-- Task directions --
Copy each line in the data that includes the word "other".
○ ○ ○
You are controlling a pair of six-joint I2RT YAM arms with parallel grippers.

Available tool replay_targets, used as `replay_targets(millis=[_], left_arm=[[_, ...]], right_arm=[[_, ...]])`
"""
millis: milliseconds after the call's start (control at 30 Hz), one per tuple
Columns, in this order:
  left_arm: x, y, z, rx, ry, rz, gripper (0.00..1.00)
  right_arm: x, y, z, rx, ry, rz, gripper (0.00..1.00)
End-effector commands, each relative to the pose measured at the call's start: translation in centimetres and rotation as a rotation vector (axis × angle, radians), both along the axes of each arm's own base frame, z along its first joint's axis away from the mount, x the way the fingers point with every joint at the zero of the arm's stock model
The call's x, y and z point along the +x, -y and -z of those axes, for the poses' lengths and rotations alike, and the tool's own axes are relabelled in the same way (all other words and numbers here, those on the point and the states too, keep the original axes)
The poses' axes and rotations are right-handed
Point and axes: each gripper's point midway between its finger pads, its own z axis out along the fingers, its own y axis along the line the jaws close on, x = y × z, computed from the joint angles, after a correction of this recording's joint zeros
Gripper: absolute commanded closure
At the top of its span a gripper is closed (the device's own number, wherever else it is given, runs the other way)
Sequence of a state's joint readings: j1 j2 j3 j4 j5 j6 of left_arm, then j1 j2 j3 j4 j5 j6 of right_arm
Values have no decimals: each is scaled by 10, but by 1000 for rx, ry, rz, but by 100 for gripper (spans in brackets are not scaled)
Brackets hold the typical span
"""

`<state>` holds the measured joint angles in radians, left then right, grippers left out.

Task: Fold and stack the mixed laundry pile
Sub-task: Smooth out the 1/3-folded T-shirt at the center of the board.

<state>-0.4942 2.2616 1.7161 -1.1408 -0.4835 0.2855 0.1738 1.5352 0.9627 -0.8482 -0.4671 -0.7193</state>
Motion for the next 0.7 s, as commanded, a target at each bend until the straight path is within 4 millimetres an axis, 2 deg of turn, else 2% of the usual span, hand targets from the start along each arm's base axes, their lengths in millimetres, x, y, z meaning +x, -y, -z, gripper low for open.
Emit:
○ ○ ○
-- Your solution --
The call's x, y and z point along the +x, -y and -z of those axes, for the poses' lengths and rotations alike, and the tool's own axes are relabelled in the same way (all other words and numbers here, those on the point and the states too, keep the original axes)
At the top of its span a gripper is closed (the device's own number, wherever else it is given, runs the other way)

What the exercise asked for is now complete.